ZAHLEN ZUM TAG. Pendlerpauschale: Bedarf spielt keine Rolle. Wer mehr verdient, hat mehr davon.
Nach dem oberösterreichischen Landeshauptmann Thomas Stelzer (ÖVP) tun jetzt auch der Burgenländer Hans Peter Doskozil (SPÖ) und die Niederösterreicherin Johanna Mikl-Leitner (ÖVP) – mit Hilfe des Boulevards – so, als habe der Fiskalrat vorgeschlagen, das Pendlerpauschale abzuschaffen und müssten sie sich dagegenstellen. Als Retterinnen und Retter sozusagen. Dabei hat er, wie hier berichtet, ausdrücklich betont, keine Empfehlungen abzugeben, sondern ausschließlich darauf hingewiesen, was (sehr viele) einzelne Maßnahmen bringen würden.
Über das Pendlerpauschale könnte man aber wirklich reden. Es handelt sich um keine bedarfsabhängige Förderung; im Gegenteil, wer mehr verdient, hat mehr davon.
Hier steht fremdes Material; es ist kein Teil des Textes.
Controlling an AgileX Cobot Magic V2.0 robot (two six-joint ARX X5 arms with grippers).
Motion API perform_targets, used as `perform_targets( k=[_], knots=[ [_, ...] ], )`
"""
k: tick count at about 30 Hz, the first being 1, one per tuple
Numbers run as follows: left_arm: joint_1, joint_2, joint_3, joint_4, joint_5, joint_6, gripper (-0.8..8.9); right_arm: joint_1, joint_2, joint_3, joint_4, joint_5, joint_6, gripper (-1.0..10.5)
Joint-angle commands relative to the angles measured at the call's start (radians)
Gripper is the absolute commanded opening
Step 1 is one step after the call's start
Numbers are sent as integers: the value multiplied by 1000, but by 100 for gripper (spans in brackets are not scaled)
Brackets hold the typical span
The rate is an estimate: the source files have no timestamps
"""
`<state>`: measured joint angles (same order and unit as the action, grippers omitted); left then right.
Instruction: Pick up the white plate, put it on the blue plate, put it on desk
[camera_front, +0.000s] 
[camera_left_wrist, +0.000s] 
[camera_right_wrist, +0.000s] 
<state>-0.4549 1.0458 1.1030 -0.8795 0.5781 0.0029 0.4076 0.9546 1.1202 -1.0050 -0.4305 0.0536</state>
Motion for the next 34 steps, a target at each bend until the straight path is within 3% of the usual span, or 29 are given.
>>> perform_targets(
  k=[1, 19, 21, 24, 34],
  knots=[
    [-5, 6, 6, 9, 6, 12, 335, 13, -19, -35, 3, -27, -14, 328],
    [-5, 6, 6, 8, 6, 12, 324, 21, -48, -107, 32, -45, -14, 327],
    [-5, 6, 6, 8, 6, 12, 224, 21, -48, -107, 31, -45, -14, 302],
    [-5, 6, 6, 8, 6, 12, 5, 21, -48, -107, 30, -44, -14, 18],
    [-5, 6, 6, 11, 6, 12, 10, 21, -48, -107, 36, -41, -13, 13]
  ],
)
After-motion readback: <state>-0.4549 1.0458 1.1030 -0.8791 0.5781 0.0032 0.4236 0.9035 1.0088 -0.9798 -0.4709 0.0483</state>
Genauer: Das Pauschale vermindert die Bemessungsgrundlage, von der die Lohnsteuer berechnet wird. Das Volumen ist damit von der Höhe des Grenzsteuersatzes abhängig.
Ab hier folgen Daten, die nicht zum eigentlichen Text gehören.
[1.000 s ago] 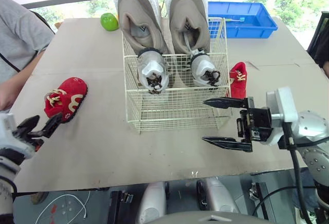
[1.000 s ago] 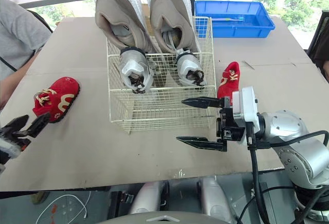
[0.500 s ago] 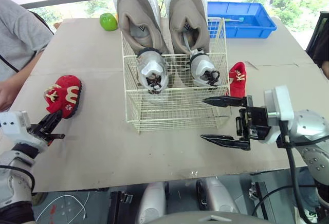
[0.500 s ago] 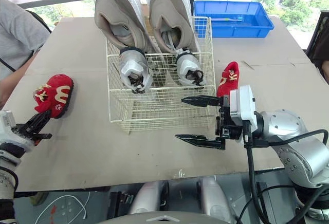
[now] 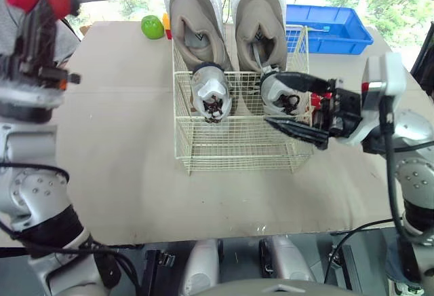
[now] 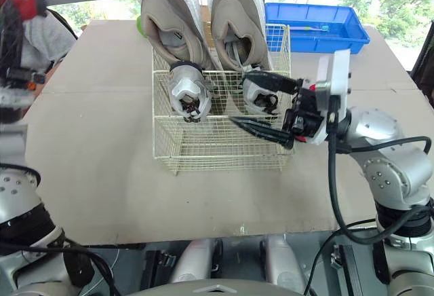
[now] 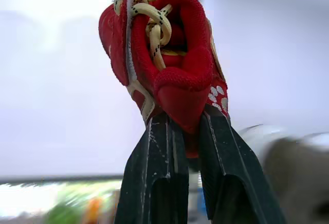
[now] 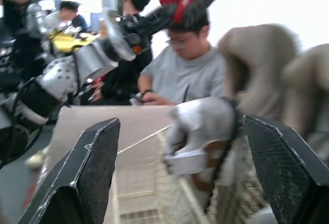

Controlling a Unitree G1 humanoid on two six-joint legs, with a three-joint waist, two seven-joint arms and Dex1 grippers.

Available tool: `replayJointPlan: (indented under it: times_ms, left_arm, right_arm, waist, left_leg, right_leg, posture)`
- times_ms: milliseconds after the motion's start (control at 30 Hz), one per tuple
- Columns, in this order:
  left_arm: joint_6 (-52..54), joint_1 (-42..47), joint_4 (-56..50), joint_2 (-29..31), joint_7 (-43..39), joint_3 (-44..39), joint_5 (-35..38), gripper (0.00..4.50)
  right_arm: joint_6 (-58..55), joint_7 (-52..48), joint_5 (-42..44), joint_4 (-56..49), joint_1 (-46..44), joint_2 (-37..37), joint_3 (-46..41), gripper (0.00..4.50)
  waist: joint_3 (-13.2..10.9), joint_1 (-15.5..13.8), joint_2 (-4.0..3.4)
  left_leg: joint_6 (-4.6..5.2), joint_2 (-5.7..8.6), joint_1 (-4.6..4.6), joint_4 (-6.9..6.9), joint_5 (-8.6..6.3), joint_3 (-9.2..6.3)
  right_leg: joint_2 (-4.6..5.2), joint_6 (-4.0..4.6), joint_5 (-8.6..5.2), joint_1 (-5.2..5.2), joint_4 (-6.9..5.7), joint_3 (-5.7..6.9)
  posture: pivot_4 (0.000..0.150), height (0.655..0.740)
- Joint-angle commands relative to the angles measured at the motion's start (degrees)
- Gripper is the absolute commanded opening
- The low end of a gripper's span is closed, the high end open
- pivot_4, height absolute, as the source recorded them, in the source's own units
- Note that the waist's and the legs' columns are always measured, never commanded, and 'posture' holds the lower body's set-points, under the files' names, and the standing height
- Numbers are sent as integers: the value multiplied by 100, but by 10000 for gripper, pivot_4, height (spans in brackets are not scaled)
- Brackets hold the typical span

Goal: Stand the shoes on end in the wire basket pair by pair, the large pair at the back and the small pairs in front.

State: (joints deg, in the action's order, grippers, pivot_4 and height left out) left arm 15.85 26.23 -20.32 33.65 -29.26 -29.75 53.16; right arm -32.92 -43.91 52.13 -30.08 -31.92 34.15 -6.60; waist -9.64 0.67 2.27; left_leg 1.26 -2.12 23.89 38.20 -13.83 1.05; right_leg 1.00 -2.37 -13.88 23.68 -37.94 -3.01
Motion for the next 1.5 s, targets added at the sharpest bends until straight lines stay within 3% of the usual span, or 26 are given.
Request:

Ein Ergebnis davon lässt sich aus der Lohnsteuerstatistik ablesen, die die Statistik Austria unlängst für das Jahr 2024 veröffentlicht hat: Bei (pendelnden) Personen mit einem Jahresbruttobezug von 20.000 bis knapp 25.000 Euro beispielsweise führte das Pauschale zu einer durchschnittlichen Entlastung von 866 Euro. Bei all jenen mit 70.000 bis 100.000 Euro handelte es sich um fast die Hälfte mehr; 1237 Euro nämlich.